Post by My1SqueakyShoe on Mon May 18, 2009 1:37 pm

Can you believe this???? Are these people stupid???? P

Abuse of child 'witches' on rise, aid group says Story Highlights
Nigerian boy called a witch: "They would take my clothes off, tie me up and beat me"

Children with unusual markings, stubbornness or epilepsy make frequent targets

Director of nonprofit says accused often incarcerated in churches for weeks on end

Pastors have been accused of worsening the problem, aid workers say

updated 17 minutes agoNext Article in World ยป


By Faith Karimi
CNN

(CNN) -- Christian Eshiett was a rambunctious pre-teen who spent a lot of time cavorting with his friends in southern Nigeria. He would skip school and run away from home for days, frustrating his grandfather, who oversaw the boy's care.

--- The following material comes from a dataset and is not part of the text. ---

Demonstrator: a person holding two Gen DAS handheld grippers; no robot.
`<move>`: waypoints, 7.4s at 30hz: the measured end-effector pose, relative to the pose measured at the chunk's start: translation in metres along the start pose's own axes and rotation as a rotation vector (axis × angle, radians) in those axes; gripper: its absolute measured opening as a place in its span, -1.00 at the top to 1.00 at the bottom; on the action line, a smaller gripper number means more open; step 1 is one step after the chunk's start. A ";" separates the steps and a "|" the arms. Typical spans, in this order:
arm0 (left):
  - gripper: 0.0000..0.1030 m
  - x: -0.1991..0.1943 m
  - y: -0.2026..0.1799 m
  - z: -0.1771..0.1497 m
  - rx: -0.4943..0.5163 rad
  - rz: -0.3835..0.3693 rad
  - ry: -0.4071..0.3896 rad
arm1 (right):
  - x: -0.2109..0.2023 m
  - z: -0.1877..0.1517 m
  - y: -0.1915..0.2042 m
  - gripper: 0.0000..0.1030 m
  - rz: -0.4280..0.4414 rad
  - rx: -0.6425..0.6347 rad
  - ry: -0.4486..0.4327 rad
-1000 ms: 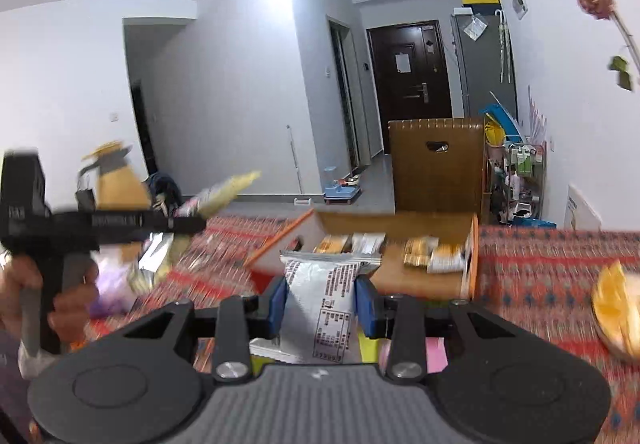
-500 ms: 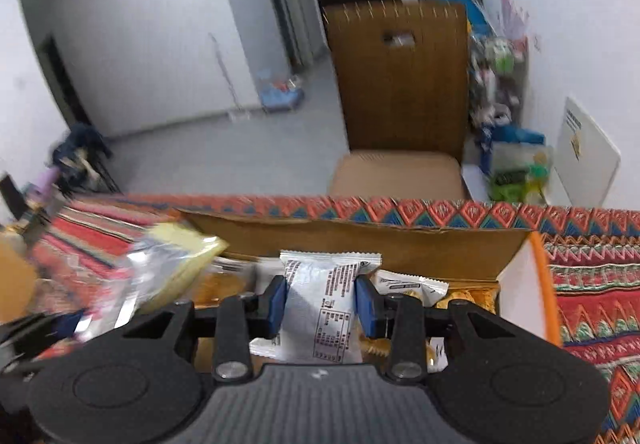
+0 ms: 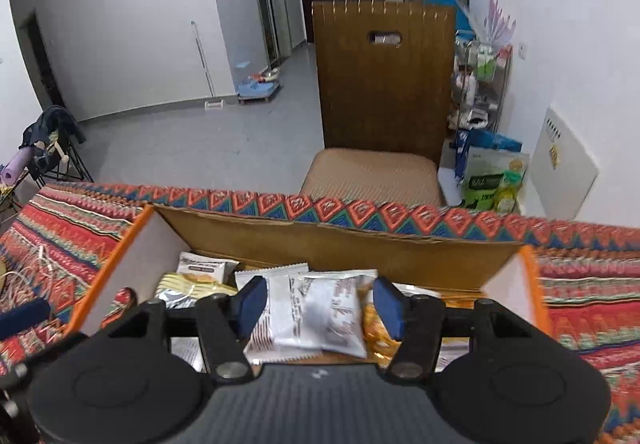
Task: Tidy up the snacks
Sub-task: 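Place both held packets into the box and open both tools, then grasp a yellow-green bar with left tool while right tool grasps a pumpkin oat cracker packet, then carry both held snacks into the box and open both tools, then pull both open tools back toward the remaining snacks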
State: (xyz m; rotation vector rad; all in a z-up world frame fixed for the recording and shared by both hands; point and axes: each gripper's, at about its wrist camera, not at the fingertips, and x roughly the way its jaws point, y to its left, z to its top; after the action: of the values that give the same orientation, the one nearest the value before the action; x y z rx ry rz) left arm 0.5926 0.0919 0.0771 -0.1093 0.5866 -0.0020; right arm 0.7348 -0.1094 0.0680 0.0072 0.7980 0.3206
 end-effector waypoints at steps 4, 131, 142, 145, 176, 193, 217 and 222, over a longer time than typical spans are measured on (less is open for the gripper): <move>-0.56 -0.045 -0.005 0.009 0.019 -0.010 -0.028 | -0.061 -0.007 -0.006 -0.14 -0.008 -0.009 -0.045; 0.35 -0.300 -0.058 -0.195 -0.027 -0.237 -0.093 | -0.336 -0.348 -0.006 0.23 0.108 -0.047 -0.327; 0.35 -0.177 -0.048 -0.059 -0.039 -0.243 -0.111 | -0.260 -0.202 -0.036 0.23 0.118 -0.165 -0.322; 0.35 -0.126 -0.047 -0.031 -0.028 -0.217 -0.098 | -0.211 -0.156 -0.041 0.22 0.092 -0.181 -0.270; -0.41 -0.066 -0.021 -0.009 0.000 -0.095 -0.037 | -0.133 -0.081 -0.021 -0.25 -0.186 -0.322 -0.189; -0.98 -0.340 -0.031 -0.155 0.100 -0.142 -0.252 | -0.373 -0.263 0.000 -0.86 -0.017 -0.337 -0.379; -1.00 -0.392 -0.016 -0.302 0.066 -0.019 -0.058 | -0.407 -0.462 -0.017 -0.97 -0.054 -0.142 -0.215; -1.00 -0.380 -0.019 -0.297 0.077 -0.023 -0.040 | -0.396 -0.454 -0.018 -0.97 -0.041 -0.135 -0.208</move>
State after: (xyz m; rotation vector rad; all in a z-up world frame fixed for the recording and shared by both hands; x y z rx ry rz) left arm 0.1126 0.0548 0.0437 -0.0416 0.5447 -0.0448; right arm 0.1612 -0.2918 0.0255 -0.1010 0.5687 0.3284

Children branded as witches protest on February 26, 2009, in the southern Nigerian city of Eket.

"I beat him severely with canes until they broke, yet he never shed a tear," said Eshiett Nelson Eshiett, 76. "One day, I took a broom to hit him and he started crying. Then I knew he was possessed by demons. ... Nigerian witches are terrified of brooms."

From that day two years ago, Christian, now 14, was branded a witch. The abuse intensified.

"They would take my clothes off, tie me up and beat me," he told CNN in a telephone interview.

The teen is one of the so-called witch children in Eket, a city in oil-rich Akwa Ibom state of Nigeria.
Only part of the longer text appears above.